A Histogram is used to display in bar graph format measurement data
distributed by categories.
A HISTOGRAM IS USED FOR:
Making decisions about a process, product, or procedure that could
be improved after examining the variation (example: Should the school invest
in a computer-based tutoring program for low achieving students in Algebra
I after examining the grade distribution? Are more shafts being produced
out of specification that are too big rather than too small?)
Displaying easily the variation in the process (example: Which units
are causing the most difficulty for students? Is the variation in a process
due to parts that are too long or parts that are too short?)
STEPS IN CONSTRUCTING A HISTOGRAM:
Gather and tabulate data on a process, product, or procedure. This
could be time, weight, size, frequency of occurrences, test scores, GPA's,
pass/fail rates, number of days to complete a cycle, diameter of shafts
built, etc.
Calculate the range of the data by subtracting the smallest number
in the data set from the largest. Call this value R.

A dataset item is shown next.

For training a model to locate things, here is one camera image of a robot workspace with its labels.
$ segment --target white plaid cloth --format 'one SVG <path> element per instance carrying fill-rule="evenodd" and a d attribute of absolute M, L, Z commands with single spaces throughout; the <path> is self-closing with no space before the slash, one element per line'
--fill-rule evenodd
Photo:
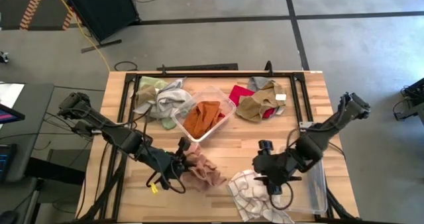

Decide about how many bars (or classes) you want to display in your
eventual histogram. Call this number K. This number should never be less
than four and seldom exceeds 12. With 100 numbers, K=7 generally works
well. With 1000 pieces of data, K=11 works well.
Determine the fixed width
of each class by dividing the range, R by the number of classes K. This value
should
be rounded to a "nice"
number, generally a number ending in a zero. For example 11.3 would not
be a "nice" number. 10 would be considered a "nice"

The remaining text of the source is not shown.